In New York City, the alarm was sounded by the Citizen Budget Commission, a fiscal hawk that has served New York City since the 1930s.
“The fiscal cliff is particularly a concern for [the department of education],” the commission said in a May 2021 report, titled “Federal Aid Now, Fiscal Cliffs Later.” The windfall, the group warned, should not be used for new and expanded programs, such as more afterschool programs and additional teachers, which would create a budgetary mess that would include layoffs.
School administrators ignoring the advice held out hope that revenue would increase, a questionable proposition in a district that has lost 90,000 students, nearly 8%, since 2020.
“The focus is often to fill a shortfall this year and worry about everything else the next,” said Ana Champeny, vice president of research at the Citizens Budget Commission. “There were plenty of people who questioned the budget director when these plans were being announced. “
Within months of receiving the first installment of federal aid, then-Mayor Bill DeBlasio spent $3.3 billion of it on a pet project, universal pre-kindergarten, creating a scenario in which the district will have to spend millions a year to sustain the program starting in 2024, when the relief money runs out.

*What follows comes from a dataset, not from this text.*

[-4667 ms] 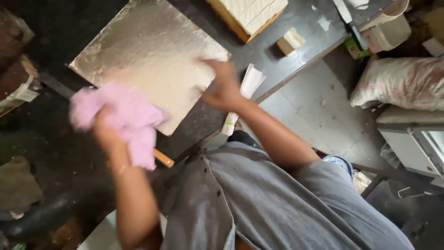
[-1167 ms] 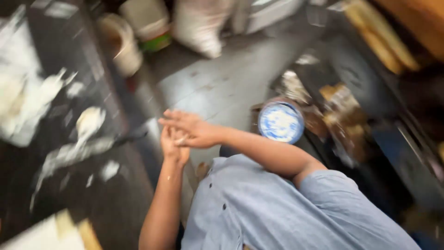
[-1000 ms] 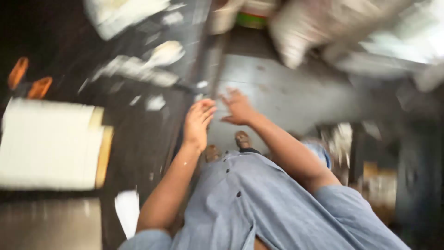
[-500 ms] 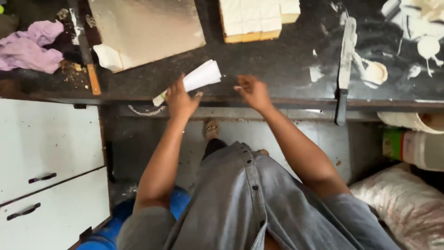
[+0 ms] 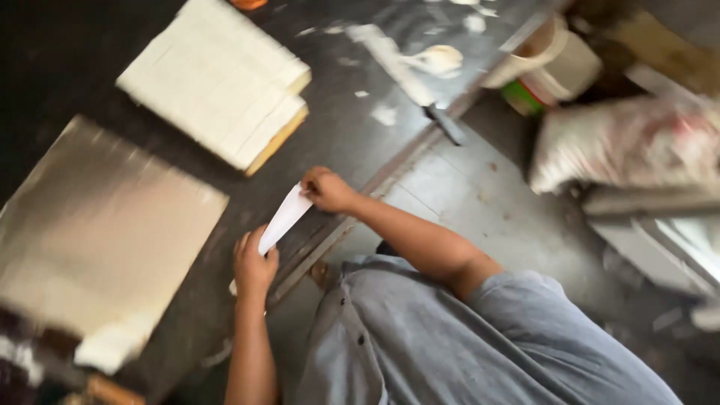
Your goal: The person separates sliced cake pieces on a work surface, spreads cream onto paper strips using a spatula, and wraps individual cake pieces with the paper strips.
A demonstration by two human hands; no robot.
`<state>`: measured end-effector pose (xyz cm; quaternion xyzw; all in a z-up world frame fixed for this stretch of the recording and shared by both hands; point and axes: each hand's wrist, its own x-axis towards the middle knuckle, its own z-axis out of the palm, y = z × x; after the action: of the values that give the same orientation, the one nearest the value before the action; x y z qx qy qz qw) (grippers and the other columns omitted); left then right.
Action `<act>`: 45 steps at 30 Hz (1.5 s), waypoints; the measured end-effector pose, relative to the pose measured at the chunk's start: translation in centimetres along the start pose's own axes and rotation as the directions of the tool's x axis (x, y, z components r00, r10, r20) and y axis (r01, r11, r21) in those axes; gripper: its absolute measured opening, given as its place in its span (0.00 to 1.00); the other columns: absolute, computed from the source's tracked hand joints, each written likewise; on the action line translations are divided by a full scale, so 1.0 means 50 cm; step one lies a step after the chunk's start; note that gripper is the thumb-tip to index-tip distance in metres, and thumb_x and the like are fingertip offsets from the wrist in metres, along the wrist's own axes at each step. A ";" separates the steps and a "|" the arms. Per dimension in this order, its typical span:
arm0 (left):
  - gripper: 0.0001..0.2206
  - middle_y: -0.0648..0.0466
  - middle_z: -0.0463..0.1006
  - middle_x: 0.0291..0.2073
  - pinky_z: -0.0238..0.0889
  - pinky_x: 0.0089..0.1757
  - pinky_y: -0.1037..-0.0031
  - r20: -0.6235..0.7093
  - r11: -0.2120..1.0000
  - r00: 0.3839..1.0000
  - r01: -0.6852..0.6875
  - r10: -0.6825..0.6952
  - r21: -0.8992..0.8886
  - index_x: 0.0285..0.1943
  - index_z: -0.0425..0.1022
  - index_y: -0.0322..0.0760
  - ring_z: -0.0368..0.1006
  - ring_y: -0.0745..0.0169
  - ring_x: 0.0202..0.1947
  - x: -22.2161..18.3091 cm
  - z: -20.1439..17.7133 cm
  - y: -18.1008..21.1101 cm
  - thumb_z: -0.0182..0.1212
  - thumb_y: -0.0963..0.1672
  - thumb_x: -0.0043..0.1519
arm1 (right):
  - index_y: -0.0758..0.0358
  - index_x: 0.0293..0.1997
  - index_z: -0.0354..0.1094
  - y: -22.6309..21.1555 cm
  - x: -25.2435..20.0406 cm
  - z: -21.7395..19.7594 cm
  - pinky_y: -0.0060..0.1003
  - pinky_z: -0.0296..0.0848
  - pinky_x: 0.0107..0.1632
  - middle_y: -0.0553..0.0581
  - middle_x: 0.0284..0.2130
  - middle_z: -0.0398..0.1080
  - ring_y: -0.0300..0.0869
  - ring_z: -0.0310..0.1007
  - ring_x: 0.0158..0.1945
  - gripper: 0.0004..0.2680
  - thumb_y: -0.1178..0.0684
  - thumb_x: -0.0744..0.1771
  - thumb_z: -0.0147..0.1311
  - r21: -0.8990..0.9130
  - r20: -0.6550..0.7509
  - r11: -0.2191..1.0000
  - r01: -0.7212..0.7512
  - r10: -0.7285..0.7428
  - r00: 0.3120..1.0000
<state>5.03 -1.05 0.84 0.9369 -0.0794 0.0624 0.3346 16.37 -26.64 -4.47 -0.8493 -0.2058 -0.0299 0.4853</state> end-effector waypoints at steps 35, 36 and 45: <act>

The New York scenario looks set to play out nationally, as districts seek to continue some of the programs that are being introduced through the relief program.
It’s too early to know which programs have been effective, and many districts and states are currently trying to determine what best benefitted students.
“There is a lot of learning now about what is working,” said Austin Estes, the program manager for the Council of Chief State School Officers’‘ COVID relief data project. “I would expect districts to be thinking about continuing investments into those programs into the future.”
Which means more demands for increased education funding.
“There is flexibility in existing funds to support these programs,” said Estes, whose group tracks how state education agencies are spending their portion of ESSER money. But, he added, the education lobby will also try to convince state lawmakers to support more school funding, a longtime political issue.
State education leaders “are taking an interest in ESSER-era innovations and are thinking of continuing them,” Estes said.” A lot of this investment was designed to get schools reopened and help students recover, so just getting students back on track is a win. We don’t know what the education word would look without this pandemic funding.”